• _PROBLEM REQUIREMENTS_: The pictures are to be left out, and all remaining data is to be transcribed exactly as it appears.
=== INPUT DATA ===
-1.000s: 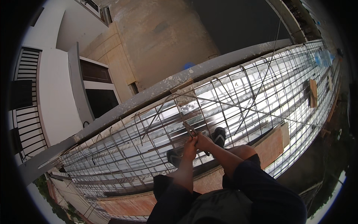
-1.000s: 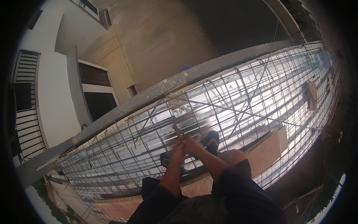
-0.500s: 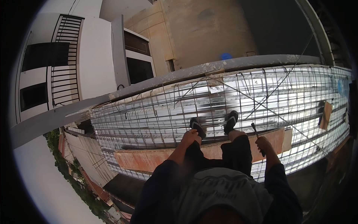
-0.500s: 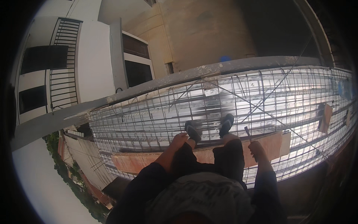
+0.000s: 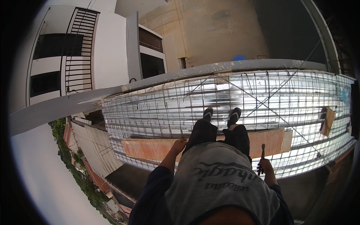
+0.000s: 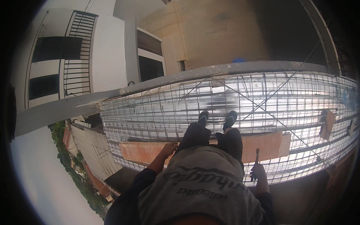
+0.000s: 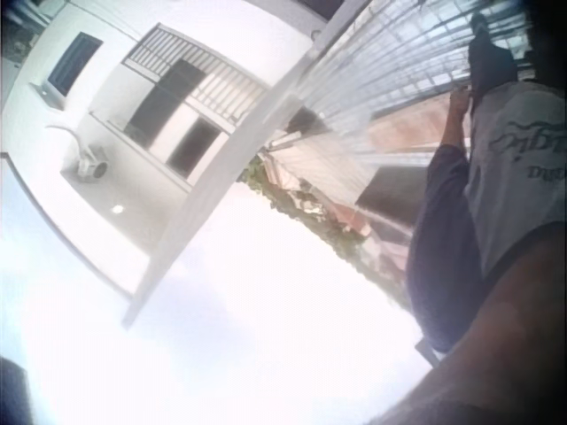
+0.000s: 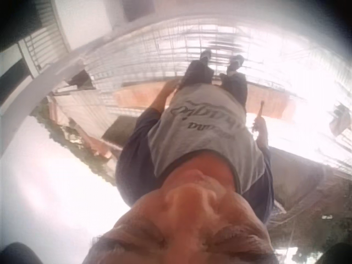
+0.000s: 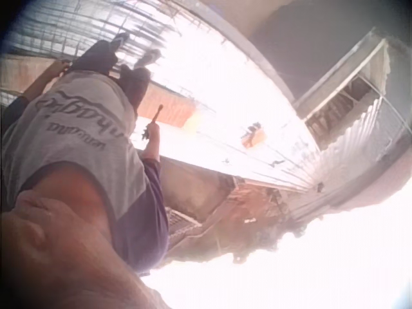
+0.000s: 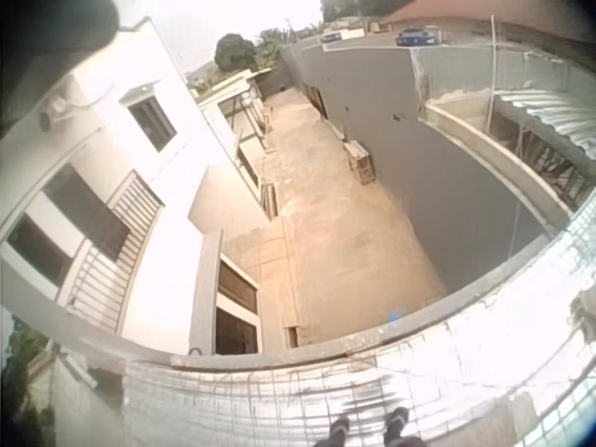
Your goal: The person secures metal scaffolding poles by tying them together with wire. They use pliers to twist and tighten the wire at multiple junctions on the scaffolding structure.
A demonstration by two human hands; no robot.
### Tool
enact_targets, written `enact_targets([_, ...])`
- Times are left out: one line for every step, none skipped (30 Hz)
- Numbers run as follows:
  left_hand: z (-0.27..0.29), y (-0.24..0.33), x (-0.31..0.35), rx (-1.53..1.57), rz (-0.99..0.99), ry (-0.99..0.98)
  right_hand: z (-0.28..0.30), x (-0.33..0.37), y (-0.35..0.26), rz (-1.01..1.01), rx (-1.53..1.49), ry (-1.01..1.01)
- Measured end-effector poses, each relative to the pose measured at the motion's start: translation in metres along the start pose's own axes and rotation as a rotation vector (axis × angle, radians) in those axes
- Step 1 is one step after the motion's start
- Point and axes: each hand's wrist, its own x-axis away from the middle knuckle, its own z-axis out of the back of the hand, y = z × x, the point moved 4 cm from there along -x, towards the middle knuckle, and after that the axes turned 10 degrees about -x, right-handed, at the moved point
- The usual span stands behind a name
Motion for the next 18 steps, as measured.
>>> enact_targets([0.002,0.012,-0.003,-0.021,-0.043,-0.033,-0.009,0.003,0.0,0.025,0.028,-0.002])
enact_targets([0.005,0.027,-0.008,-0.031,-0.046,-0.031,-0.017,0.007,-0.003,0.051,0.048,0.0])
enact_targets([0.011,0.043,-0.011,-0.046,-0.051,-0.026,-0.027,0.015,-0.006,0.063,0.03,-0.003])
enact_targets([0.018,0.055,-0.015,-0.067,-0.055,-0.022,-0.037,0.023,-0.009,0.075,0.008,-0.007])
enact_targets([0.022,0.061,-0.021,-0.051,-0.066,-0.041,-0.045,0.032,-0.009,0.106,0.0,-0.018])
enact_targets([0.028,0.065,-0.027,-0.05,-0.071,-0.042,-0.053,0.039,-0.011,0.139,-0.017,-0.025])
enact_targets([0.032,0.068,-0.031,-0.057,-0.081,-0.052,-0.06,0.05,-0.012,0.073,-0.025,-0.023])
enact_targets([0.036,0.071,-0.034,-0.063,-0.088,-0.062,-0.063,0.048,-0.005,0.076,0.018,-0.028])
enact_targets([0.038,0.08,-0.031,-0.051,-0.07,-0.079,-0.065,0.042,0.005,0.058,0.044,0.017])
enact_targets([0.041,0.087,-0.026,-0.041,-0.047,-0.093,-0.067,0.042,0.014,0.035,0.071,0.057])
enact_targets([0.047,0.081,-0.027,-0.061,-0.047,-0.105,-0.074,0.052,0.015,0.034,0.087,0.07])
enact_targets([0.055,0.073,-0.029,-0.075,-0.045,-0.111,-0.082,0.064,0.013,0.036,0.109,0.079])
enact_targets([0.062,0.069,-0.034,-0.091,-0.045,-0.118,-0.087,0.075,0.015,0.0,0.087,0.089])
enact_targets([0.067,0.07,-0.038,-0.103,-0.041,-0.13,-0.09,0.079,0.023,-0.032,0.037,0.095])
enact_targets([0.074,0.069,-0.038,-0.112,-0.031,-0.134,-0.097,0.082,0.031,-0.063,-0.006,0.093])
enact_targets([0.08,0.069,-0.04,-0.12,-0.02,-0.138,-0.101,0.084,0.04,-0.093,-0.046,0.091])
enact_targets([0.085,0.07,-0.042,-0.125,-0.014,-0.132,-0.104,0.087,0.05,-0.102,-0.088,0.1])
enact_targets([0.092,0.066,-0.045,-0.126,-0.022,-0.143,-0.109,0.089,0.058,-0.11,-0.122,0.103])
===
• _OUTPUT OF THE TASK_:
-1.000s: 
-1.000s: 
-0.500s: 
-0.500s: 
+0.000s: 
+0.000s: 
+0.000s: 
+0.000s: 
+0.000s: 
+0.000s: 
Your goal: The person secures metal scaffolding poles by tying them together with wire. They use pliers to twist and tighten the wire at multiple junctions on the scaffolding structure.
A demonstration by two human hands; no robot.
### Tool
enact_targets, written `enact_targets([_, ...])`
- Times are left out: one line for every step, none skipped (30 Hz)
- Numbers run as follows:
  left_hand: z (-0.27..0.29), y (-0.24..0.33), x (-0.31..0.35), rx (-1.53..1.57), rz (-0.99..0.99), ry (-0.99..0.98)
  right_hand: z (-0.28..0.30), x (-0.33..0.37), y (-0.35..0.26), rz (-1.01..1.01), rx (-1.53..1.49), ry (-1.01..1.01)
- Measured end-effector poses, each relative to the pose measured at the motion's start: translation in metres along the start pose's own axes and rotation as a rotation vector (axis × angle, radians) in those axes
- Step 1 is one step after the motion's start
- Point and axes: each hand's wrist, its own x-axis away from the middle knuckle, its own z-axis out of the back of the hand, y = z × x, the point moved 4 cm from there along -x, towards the middle knuckle, and after that the axes turned 10 degrees about -x, right-handed, at the moved point
- The usual span stands behind a name
Motion for the next 18 steps, as measured.
>>> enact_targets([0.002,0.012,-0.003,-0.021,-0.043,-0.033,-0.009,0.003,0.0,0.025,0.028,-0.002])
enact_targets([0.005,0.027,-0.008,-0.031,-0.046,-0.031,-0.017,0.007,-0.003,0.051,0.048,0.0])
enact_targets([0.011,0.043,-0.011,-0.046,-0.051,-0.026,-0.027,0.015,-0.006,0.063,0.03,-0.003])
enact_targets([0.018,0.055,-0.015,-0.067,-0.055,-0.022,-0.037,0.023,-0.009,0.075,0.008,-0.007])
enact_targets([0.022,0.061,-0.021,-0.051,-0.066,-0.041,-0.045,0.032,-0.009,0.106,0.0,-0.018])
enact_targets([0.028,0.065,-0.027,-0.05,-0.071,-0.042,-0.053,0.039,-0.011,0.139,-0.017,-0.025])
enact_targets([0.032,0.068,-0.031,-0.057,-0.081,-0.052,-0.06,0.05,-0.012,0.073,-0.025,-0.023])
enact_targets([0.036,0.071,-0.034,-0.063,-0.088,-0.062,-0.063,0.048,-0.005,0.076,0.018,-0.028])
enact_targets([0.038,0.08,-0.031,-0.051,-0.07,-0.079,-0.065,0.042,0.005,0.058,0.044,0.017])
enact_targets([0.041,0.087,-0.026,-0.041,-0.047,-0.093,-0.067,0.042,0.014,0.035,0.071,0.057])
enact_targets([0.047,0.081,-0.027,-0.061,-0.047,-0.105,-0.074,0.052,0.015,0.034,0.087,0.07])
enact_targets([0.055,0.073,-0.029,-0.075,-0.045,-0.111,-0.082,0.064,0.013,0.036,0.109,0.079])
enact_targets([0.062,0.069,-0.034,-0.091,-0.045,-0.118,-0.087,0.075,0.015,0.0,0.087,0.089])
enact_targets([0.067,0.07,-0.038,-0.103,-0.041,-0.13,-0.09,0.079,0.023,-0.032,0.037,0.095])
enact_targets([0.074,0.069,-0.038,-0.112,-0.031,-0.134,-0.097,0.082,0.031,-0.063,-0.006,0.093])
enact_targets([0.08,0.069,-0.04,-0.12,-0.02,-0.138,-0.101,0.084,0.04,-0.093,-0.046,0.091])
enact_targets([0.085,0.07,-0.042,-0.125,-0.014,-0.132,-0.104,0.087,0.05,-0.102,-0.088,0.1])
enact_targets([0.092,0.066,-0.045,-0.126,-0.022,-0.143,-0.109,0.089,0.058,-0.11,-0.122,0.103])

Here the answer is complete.